● **WORK INSTRUCTION**:
With the pictures omitted, print exactly the lines below, from the one containing "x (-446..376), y" through the one containing "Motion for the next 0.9", and nothing else.

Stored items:

···

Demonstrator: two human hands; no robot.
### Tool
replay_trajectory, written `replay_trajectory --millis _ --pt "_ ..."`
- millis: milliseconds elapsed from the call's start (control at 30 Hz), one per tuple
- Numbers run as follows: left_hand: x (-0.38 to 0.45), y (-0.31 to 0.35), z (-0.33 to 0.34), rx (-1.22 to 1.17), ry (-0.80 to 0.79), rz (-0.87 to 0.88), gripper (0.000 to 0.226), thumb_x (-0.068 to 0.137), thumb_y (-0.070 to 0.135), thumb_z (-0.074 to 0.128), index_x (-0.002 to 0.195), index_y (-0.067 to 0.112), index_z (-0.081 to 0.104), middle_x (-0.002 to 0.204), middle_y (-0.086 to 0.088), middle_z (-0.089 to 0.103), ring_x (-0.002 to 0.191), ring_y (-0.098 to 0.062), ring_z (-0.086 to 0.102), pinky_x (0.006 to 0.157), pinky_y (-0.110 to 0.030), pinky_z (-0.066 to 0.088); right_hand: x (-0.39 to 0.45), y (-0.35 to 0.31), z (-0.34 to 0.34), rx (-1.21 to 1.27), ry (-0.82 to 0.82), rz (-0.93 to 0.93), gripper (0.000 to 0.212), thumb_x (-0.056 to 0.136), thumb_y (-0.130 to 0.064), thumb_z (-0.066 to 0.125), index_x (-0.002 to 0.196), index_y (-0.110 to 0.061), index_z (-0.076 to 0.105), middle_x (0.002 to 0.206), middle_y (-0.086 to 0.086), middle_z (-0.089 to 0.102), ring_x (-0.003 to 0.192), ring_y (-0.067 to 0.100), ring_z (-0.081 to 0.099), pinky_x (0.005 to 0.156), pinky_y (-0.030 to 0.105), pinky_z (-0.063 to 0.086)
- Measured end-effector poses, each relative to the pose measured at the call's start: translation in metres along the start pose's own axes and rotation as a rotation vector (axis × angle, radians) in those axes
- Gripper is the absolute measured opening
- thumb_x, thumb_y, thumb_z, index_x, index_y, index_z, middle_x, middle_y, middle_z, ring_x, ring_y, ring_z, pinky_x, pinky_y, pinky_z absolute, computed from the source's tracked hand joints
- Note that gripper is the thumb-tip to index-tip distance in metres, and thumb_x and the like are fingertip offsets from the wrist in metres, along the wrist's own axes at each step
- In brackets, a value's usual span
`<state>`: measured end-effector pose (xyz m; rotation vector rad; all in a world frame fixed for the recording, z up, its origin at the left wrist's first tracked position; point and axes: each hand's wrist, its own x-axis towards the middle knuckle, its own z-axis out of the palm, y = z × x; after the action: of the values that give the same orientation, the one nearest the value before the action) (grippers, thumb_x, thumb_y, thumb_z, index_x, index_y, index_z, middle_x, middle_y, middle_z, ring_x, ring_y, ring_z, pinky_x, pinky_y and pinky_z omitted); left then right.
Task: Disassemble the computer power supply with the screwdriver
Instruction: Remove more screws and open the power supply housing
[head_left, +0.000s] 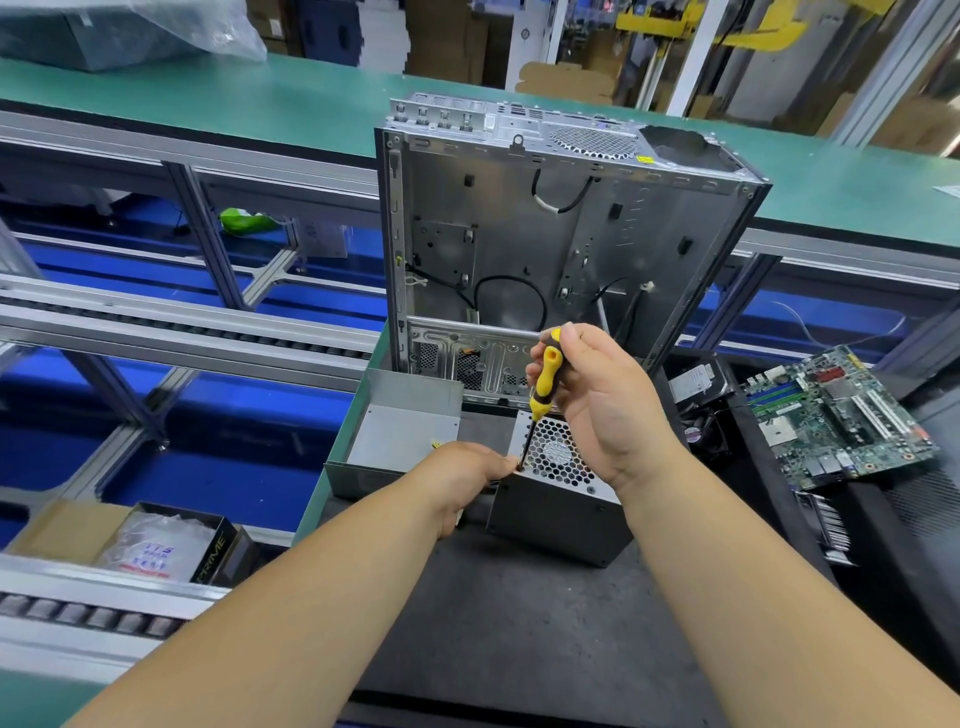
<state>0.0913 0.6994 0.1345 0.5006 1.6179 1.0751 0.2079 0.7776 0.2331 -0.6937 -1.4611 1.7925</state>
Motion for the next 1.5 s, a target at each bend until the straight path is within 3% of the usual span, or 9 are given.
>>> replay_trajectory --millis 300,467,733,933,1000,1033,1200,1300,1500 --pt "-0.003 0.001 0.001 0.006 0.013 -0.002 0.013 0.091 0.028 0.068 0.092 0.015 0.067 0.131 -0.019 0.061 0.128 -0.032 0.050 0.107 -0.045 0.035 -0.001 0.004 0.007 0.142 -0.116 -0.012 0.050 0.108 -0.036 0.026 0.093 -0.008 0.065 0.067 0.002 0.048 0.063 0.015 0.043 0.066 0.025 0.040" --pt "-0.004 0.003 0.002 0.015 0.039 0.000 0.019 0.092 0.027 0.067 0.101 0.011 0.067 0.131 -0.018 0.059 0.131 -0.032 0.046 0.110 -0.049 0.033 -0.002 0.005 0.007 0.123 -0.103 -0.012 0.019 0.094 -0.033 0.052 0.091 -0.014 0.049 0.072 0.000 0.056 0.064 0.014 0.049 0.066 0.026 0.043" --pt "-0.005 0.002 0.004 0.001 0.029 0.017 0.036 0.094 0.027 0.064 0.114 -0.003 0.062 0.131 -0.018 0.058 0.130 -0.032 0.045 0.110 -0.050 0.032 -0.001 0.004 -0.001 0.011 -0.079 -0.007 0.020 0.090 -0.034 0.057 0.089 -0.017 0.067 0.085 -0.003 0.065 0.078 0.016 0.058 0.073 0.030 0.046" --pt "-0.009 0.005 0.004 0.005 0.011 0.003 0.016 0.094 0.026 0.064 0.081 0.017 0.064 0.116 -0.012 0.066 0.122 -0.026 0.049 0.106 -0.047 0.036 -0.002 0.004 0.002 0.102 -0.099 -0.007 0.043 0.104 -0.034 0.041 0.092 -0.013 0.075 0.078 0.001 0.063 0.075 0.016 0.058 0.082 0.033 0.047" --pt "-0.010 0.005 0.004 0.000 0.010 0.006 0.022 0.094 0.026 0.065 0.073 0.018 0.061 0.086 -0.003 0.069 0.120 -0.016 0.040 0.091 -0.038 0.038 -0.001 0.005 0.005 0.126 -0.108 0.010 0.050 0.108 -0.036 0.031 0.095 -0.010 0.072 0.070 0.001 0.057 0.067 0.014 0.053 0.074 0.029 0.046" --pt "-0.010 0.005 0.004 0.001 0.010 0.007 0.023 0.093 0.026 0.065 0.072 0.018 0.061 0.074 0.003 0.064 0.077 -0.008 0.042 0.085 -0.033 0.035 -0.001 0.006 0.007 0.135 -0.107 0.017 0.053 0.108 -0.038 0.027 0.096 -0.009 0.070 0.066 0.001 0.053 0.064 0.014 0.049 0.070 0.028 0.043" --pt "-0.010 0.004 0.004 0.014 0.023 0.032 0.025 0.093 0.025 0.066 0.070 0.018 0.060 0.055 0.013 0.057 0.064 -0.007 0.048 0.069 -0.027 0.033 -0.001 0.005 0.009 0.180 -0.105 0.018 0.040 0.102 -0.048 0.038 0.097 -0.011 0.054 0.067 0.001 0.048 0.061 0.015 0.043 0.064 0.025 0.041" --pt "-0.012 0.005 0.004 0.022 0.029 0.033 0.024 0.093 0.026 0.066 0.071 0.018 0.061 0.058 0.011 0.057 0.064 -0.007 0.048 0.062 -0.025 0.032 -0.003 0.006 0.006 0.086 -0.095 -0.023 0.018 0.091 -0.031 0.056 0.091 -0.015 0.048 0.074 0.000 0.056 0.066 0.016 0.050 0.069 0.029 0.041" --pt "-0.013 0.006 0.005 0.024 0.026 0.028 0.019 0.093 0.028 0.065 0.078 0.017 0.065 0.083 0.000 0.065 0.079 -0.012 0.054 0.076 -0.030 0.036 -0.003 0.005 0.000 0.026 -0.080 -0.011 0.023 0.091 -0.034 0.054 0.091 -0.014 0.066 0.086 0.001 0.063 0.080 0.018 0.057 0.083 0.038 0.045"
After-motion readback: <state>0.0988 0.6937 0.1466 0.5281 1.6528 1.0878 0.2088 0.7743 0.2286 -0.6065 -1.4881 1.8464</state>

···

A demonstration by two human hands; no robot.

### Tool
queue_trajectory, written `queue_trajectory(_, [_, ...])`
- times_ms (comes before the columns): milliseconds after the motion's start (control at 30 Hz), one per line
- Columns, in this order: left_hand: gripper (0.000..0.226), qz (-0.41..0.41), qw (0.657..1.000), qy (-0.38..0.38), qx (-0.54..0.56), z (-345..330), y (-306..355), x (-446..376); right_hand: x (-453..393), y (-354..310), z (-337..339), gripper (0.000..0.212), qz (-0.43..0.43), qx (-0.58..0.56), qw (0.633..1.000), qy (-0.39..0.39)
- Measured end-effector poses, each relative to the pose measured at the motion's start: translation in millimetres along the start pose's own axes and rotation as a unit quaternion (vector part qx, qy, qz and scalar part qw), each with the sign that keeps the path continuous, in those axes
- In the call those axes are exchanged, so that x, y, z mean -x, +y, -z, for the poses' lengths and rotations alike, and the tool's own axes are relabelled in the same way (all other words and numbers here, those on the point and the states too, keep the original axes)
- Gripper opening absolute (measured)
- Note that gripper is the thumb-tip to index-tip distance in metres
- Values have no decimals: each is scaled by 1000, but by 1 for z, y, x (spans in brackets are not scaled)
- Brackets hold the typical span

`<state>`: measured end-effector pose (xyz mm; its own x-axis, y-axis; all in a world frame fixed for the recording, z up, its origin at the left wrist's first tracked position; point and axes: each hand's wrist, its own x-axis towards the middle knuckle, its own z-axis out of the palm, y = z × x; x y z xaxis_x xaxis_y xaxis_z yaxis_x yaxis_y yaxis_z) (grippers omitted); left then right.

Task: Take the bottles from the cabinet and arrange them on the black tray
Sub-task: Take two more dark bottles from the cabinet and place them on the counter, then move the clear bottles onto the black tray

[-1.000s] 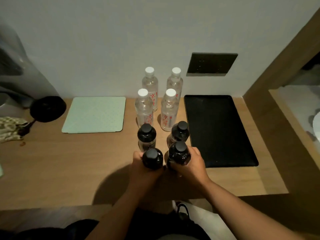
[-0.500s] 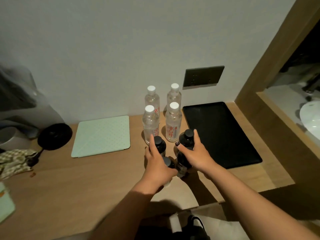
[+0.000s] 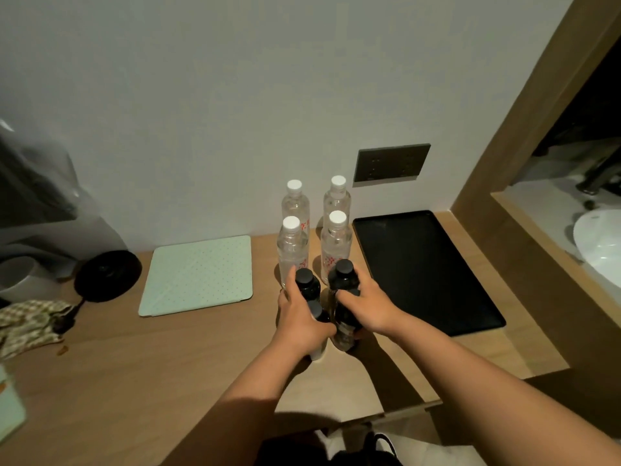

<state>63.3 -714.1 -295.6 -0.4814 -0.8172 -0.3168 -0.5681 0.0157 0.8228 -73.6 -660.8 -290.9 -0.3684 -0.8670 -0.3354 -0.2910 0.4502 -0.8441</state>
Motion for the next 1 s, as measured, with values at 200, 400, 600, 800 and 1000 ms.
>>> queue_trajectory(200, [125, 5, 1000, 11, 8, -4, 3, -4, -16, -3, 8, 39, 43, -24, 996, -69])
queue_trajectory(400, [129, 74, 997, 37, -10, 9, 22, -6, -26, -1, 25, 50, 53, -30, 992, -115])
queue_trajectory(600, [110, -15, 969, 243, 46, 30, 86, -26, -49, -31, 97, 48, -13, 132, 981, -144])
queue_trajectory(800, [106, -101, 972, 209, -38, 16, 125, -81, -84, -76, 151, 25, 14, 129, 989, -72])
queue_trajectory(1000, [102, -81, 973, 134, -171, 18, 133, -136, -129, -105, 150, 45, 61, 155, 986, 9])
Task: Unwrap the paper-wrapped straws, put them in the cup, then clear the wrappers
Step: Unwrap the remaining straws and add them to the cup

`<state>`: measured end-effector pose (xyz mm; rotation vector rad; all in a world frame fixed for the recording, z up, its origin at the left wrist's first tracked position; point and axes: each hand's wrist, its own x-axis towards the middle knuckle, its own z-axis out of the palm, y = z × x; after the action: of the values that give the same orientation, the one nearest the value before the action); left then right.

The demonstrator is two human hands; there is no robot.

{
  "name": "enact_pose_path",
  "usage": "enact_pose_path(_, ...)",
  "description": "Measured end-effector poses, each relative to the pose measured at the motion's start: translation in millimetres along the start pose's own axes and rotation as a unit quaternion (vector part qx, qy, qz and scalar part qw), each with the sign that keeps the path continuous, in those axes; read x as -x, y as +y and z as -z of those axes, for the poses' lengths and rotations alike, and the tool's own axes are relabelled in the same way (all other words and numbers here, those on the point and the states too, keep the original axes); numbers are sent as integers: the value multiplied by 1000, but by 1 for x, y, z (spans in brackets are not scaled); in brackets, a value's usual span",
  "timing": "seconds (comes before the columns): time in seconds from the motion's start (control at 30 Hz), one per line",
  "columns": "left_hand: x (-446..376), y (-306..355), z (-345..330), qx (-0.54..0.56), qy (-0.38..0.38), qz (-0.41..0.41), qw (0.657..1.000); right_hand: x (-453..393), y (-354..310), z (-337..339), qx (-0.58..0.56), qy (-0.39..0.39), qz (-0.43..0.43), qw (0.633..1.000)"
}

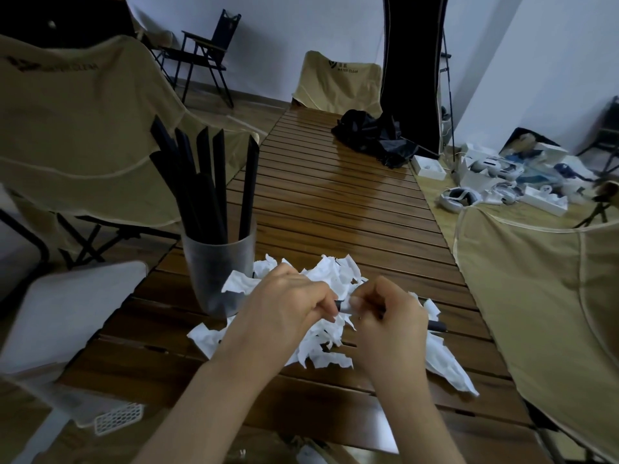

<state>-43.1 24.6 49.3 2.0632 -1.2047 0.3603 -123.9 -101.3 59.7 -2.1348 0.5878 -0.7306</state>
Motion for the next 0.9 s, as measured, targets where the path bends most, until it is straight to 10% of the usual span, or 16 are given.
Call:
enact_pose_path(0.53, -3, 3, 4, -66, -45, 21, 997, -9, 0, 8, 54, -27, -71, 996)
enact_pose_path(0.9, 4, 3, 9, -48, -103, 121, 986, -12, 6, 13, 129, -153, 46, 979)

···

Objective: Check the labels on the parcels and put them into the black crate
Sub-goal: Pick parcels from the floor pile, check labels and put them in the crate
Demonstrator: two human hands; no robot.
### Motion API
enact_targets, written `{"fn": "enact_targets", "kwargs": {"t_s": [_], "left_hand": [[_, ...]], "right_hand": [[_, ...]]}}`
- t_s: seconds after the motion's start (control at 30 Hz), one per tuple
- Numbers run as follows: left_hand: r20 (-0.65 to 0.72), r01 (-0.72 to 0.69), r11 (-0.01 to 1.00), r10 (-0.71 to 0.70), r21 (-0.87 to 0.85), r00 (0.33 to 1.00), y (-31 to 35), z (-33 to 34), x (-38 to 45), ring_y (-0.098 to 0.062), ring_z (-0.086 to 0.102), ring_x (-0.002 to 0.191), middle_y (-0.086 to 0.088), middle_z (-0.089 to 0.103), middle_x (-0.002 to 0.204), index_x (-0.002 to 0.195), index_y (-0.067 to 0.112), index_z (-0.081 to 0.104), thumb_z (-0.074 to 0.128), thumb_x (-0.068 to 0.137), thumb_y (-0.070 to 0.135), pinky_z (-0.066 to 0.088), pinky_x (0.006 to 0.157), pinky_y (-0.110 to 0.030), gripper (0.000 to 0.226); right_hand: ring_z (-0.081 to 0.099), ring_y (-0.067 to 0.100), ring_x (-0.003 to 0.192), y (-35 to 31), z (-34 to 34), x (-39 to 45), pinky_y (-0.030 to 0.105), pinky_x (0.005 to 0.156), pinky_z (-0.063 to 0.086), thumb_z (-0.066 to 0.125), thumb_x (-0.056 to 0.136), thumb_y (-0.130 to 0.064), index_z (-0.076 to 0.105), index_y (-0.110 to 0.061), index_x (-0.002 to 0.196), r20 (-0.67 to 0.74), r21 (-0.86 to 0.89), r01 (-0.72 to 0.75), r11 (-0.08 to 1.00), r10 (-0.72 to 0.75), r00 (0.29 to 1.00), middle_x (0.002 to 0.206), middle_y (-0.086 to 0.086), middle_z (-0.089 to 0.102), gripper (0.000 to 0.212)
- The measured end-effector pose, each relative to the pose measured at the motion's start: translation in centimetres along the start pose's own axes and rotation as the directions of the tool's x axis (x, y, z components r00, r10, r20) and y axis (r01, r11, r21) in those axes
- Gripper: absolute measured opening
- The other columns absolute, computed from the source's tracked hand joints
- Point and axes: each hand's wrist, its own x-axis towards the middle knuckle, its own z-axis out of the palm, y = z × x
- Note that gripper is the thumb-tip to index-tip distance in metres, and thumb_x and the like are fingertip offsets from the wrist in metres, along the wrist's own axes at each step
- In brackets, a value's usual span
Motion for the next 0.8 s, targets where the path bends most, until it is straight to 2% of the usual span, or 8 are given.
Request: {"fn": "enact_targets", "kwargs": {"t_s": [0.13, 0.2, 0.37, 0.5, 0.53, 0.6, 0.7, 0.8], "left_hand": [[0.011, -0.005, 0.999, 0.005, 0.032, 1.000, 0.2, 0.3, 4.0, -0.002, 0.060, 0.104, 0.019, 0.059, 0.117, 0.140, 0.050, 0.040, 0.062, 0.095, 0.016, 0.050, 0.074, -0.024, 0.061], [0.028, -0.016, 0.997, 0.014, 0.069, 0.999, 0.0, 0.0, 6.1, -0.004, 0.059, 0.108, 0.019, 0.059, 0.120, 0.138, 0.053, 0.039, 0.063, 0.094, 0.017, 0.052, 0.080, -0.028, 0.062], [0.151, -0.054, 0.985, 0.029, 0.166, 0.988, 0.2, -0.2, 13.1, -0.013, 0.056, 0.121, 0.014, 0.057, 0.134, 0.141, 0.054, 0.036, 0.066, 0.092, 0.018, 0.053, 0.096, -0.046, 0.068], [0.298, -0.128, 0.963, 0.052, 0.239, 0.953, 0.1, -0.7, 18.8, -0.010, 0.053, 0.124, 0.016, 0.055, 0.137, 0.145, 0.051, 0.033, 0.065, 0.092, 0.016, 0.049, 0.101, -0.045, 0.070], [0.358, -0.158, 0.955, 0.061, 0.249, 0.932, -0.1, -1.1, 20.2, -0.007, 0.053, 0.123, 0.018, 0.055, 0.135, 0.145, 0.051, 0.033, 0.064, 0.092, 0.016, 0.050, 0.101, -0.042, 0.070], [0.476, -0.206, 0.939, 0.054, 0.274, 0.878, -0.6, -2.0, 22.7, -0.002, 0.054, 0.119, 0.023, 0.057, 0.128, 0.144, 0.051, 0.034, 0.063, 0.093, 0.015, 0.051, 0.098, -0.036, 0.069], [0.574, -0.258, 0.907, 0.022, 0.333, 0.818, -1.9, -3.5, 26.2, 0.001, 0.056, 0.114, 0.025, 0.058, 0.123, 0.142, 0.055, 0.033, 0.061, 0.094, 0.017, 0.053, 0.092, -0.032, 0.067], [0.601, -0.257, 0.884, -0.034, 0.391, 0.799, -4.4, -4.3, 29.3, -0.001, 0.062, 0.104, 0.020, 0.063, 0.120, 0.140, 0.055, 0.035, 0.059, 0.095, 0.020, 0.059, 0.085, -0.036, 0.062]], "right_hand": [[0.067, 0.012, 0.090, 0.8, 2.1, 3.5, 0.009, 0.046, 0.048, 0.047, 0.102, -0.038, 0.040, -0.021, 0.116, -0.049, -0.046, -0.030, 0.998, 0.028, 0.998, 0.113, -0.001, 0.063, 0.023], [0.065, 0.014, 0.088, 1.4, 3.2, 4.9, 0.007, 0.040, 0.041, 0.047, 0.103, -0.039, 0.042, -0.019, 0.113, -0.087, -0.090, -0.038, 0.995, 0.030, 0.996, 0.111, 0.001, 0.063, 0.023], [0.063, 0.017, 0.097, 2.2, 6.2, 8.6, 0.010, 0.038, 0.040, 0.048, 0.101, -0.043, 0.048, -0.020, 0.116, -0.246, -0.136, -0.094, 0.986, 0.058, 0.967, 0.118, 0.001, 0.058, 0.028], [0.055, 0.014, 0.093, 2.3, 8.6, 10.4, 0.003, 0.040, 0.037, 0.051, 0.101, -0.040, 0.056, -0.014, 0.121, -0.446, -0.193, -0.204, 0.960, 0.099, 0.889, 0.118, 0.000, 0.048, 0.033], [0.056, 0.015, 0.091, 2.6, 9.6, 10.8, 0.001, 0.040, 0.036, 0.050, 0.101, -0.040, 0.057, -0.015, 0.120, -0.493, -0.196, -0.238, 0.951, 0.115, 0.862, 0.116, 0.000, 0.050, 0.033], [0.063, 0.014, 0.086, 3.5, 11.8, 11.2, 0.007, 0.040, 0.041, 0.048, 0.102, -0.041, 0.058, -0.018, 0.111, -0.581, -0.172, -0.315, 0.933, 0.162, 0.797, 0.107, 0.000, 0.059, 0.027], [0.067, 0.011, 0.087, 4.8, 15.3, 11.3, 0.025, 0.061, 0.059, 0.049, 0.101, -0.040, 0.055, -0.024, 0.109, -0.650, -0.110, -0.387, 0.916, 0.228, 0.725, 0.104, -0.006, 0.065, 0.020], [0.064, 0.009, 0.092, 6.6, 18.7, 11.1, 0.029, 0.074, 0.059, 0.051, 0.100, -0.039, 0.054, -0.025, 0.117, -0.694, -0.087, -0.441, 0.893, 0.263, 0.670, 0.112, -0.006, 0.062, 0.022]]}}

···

● **ANSWER BOX**:
  "columns": "left_hand: x (-446..376), y (-306..355), z (-345..330), qx (-0.54..0.56), qy (-0.38..0.38), qz (-0.41..0.41), qw (0.657..1.000); right_hand: x (-453..393), y (-354..310), z (-337..339), qx (-0.58..0.56), qy (-0.39..0.39), qz (-0.43..0.43), qw (0.633..1.000)"
}


<state>-43.1 24.6 49.3 2.0632 -1.2047 0.3603 -123.9 -101.3 59.7 -2.1348 0.5878 -0.7306</state>
Motion for the next 0.9 s, as measured, targets where the path bends most, until it is straight to 10% of the usual span, or 16 are given.

This answer requires nothing further.